Neither of these blog posts have much to say about Donald McGavran, who was probably the best-known advocate of the “homogeneous unit” principle of mission, evangelism and church growth. McGavran advocated evangelising the world one people group at a time, and establishing churches adapted to the culture of each particular group, because people feel uncomfortable among those of other cultures.
His “homogeneous unit principle” met with strong resistance in South Africa, where it sounded too close to the ideology of apartheid, and some ethnically homogeneous churches that supported apartheid in the past are now struggling, not too successfully, to get away from it (see, for example, My Contemplations: More white than Christian). While I believe that McGavran’s principle had some missiological validity, trying to use it as the basis of ecclesiology was a disastrous mistake.
McGavran said that monoethnic churches grow faster than multiethnic ones. That has not generally been the case in the Orthodox diaspora. The diaspora has indeed scattered Orthodox Christians to various parts of the world where there were no Orthodox Christians before, but it has had the result that Orthodox Christians are confined to inward-looking ethnic enclaves. In my town, Pretoria, you will look in vain for the local Orthodox Church in the phone book.

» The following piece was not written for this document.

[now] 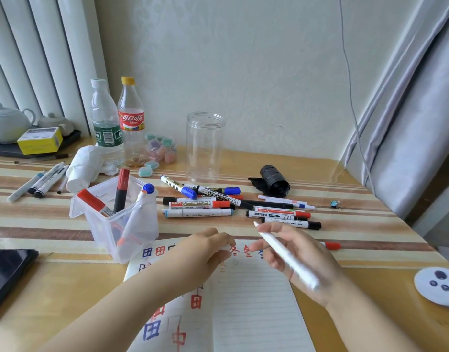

It’s not there under “Orthodox”. It’s not under “Greek Orthodox”. It’s not even under “Hellenic Orthodox” (not that many non-Greeks would think to look there). It’s actually listed under “Hellenic Community”. And, as one person announced loudly at coffee after the Divine Liturgy one Sunday, “The Orthodox Church is not missionary because its purpose is to preserve Greek culture.”
Yet when, a little over 20 years ago, a small group of us started a mission society of St Nicholas of Japan with the aim of planting a multiethnic church, some priests were offended at the description “multiethnic”. They saw it as implying that the other churches were ethnic, and that they were therefore phyletist, and they rejected the implication as a slur. But while, as a matter of theological principle, Orthodox churches are not monoethnic, and are open to all ethnic groups, in practice, and in the view of some of the laity, they are ethnic, and even one priest said, on one occasion, “This is a Greek church, built with Greek money, and it is for Greeks”. And when, 25 years ago, a non-Greek was ordained to serve in what was intended to be an English-speaking parish in Johannesburg, people from other parishes flocked to the ordination service and shouted “Anaxios” (unworthy) because they did not want a xenos to be a priest, even in another parish.
And there has also been an interesting phenomenon in St Nicholas Church, which remains ethnically diverse. At one point it had a Romanian priest, and there was an increase in the number of Romanians attending. When the Romanian priest left, some of the Romanian families did too, but quite a number remained. Now there is a Kenyan priest, and there is an increased number of members of the Kenyan diaspora attending. But I don’t think anyone imagines it will become a Kenyan ethnic church — there are still Romanians, Serbs, detribalised Greeks, Lebanese and South Africans of various ethnic and cultural origins.
But as a method of mission diaspora remains a double-edged sword. The Western Confucian has recently written an interesting blog post on Orthodoxy in China. For a long time Orthodoxy in China was a kind of diaspora. A group of Russian prisoners of war who were taken to Beijing, settled there, and remained Orthodox for several generations. Then in the late 19th century Orthodox began to expand among the Chinese people, and growth rapidly increased after the Boxer Rebellion, in which there were more than 200 Orthodox martyrs. Then came the Bolshevik Revolution in Russia in 1917, followed by civil war, and many Russian refugees fled to China, so the new Russian diaspora outnumbered the native Chinese Orthodox Christians, and the growth stopped. The diaspora did not prove very conducive to mission.